Saturday, 18 May 2013


A friend of mine shared with me at our regular Friday lunch that she feels like she is not achieving anything. That she isn't keeping up at work, and feels like she really should have accomplished more. That she feels old, and tired. And I was so surprised. This lady has recently bought a very large house right on the water in one of the best areas in Sydney. The house has a pool, multiple-spot garage, and more than three rooms. She is very well respected at work. She draws admiring glances from men whenever we are together. She has a great husband and two well balanced, gorgeous children.
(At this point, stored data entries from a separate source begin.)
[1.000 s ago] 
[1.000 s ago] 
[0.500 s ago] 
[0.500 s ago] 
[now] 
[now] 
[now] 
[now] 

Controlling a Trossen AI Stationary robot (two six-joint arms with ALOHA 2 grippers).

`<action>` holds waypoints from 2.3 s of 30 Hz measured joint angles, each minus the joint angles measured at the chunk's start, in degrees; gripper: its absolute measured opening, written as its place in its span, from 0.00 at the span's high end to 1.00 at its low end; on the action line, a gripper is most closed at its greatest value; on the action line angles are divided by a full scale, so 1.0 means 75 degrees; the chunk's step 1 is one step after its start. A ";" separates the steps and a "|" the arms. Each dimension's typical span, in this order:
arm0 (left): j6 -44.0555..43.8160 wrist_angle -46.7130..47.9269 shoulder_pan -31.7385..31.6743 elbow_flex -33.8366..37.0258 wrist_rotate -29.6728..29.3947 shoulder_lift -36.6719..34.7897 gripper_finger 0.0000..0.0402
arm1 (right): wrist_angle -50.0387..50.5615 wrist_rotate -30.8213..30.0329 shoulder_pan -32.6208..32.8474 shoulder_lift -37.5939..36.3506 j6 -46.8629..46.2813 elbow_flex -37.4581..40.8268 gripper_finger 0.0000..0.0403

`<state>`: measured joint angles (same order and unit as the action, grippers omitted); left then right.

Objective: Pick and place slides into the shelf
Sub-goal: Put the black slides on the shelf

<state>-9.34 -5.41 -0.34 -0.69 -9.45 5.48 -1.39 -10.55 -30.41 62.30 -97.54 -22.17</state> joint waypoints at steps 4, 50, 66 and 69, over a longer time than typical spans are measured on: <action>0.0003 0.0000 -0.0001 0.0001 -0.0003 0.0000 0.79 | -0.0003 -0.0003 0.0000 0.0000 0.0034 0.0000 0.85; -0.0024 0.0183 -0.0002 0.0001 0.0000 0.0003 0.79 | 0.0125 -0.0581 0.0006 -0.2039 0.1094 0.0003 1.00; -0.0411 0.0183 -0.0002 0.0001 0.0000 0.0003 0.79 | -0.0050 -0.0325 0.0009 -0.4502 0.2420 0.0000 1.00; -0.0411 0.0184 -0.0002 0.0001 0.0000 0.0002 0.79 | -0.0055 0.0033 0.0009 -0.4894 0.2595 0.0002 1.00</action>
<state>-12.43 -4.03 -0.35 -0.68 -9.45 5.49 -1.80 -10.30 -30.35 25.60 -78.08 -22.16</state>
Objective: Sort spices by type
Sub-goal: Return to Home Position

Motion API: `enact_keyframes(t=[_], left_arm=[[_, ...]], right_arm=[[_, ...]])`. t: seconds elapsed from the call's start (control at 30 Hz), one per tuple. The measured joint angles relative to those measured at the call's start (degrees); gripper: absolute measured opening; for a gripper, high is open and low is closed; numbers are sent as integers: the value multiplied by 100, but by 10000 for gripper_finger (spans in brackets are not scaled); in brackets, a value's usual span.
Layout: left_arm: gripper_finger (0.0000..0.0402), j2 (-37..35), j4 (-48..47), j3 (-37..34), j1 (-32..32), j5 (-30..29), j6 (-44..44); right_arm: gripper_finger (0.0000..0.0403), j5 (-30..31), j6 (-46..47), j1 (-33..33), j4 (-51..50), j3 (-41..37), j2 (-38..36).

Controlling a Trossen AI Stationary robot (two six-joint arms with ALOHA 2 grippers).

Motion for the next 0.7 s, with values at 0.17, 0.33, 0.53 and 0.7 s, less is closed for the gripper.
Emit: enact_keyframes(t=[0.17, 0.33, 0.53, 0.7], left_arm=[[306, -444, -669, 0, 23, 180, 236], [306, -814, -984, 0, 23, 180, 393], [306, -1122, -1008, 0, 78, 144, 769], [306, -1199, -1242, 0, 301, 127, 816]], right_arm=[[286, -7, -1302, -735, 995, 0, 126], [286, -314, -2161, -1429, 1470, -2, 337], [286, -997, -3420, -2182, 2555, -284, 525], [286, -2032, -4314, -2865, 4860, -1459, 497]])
And yet, she is not feeling good about herself or her life.

I could not contain my amazement, and shared that I had also been feeling 'flat'. I had just turned 39 the week prior, the cusp of middle-age (cringe), and had spent my first few days of my last year of the 'dirty thirties' lamenting my single mother-corporate worker-cleaning-washing-press&repeat-life and what appeared to be a waste of nearly 4 decades (yikes).

As I sat listening to my friend's heartfelt dismay at how cowed she felt by life and how much I could commiserate, I made a decision. I decided I was not going to criticise her, or coach her, or compare her lot to mine. None of that would be useful to either of us, and would keep us in the negativity we were both experiencing.  I thought I would just support her. In fact, if I was being truthful, I, in fact also was really needing support myself.

For the remainder of the 35 minutes we had (she had forgotten she had to attend a lunch meeting); we created a plan for what we would set out to achieve in the coming week. As we developed our 'gameplan', it was like the clouds lifted and rolled away after a storm. She started sharing about accomplishments she had made that week that she had forgotten about, we had a little laugh at ourselves, and felt like we could pick ourselves up and 'have another crack'. It was a very valuable 15 minutes for us both, and I came away feeling that this use of time would support not just us but our respective families, our colleagues, our managers, our staff, but in fact every person that we would interact with from that point forward. A very different type of lunch to our usual idle chats.

So we now have a commitment to email each other with what we intend to work on toward our goals for the coming week, and catch up the following Friday, so we can accountable to one another for what we did or didn't accomplish. Support in action.

I'm now excited rather than dismayed. Maybe getting older includes getting wiser. The jury is out on that in my case. Either way, we're working on our journey together. I can only see our friendship getting stronger as we support each other on this game called life.

Who are you going to choose to support today? What about the most important person you know, yourself?

Wednesday, 13 February 2013

Being inspirated

I admit it. I am a fan of the My Kitchen Rules show. The premise of the show is to create a restaurant in your own home and cook for two judges (well regarded chefs) and your fellow contestants, one from each state in Australia. Its a brutal show. You get a time clock for shopping, and one for cooking. You have to make everything from scratch. You have to decorate your place to a theme. And you get scored by the judges and by your 'peers' who want to win themselves, so often have the knife out ready to stab you in the back. It has angst, emotion, intrigue and drama. That is why I like it. And I am very glad I'm not a contestant. Kind of like that car crash you drive by, and are so happy its not you.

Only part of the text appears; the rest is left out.